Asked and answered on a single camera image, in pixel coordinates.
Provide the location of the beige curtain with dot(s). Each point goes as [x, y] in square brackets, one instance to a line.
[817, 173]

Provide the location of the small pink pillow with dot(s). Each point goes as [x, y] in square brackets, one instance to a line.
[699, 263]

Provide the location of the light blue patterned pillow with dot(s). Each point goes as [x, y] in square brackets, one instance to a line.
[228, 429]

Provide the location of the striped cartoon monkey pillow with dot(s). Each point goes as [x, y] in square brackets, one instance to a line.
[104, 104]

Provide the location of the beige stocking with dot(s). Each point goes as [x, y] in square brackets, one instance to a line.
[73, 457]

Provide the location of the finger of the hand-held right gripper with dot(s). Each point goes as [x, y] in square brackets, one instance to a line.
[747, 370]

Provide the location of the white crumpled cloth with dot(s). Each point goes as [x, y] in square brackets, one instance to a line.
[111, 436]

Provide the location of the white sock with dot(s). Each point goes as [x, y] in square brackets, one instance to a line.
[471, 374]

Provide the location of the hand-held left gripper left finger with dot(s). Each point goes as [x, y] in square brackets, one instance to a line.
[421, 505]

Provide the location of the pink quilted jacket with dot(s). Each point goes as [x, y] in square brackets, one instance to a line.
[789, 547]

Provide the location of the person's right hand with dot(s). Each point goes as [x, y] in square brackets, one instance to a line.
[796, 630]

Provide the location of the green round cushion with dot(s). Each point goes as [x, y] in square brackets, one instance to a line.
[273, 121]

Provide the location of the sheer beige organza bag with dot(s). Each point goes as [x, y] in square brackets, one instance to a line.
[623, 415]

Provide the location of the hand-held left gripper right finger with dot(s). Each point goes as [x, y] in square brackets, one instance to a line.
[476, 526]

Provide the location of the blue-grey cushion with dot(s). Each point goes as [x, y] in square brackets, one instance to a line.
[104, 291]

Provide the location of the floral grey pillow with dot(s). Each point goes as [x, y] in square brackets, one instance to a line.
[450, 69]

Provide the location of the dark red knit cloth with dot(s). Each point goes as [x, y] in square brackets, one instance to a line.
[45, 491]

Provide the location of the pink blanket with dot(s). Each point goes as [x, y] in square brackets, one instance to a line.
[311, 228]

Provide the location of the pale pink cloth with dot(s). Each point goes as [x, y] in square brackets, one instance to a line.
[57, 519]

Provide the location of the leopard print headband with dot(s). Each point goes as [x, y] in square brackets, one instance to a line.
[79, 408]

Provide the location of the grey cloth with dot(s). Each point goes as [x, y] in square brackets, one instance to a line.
——————————
## Work item
Using the material above, reproduce exactly the line that contains "Provide the location of the pink blanket" and all lines after it through the last one, and only those.

## Result of the exercise
Provide the location of the pink blanket with dot(s). Each point goes as [x, y] in square brackets, one instance to a line.
[311, 228]

Provide the location of the pale pink cloth with dot(s). Each point goes as [x, y] in square brackets, one instance to a line.
[57, 519]

Provide the location of the leopard print headband with dot(s). Each point goes as [x, y] in square brackets, one instance to a line.
[79, 408]

Provide the location of the grey cloth with dot(s). Each point goes as [x, y] in square brackets, one instance to a line.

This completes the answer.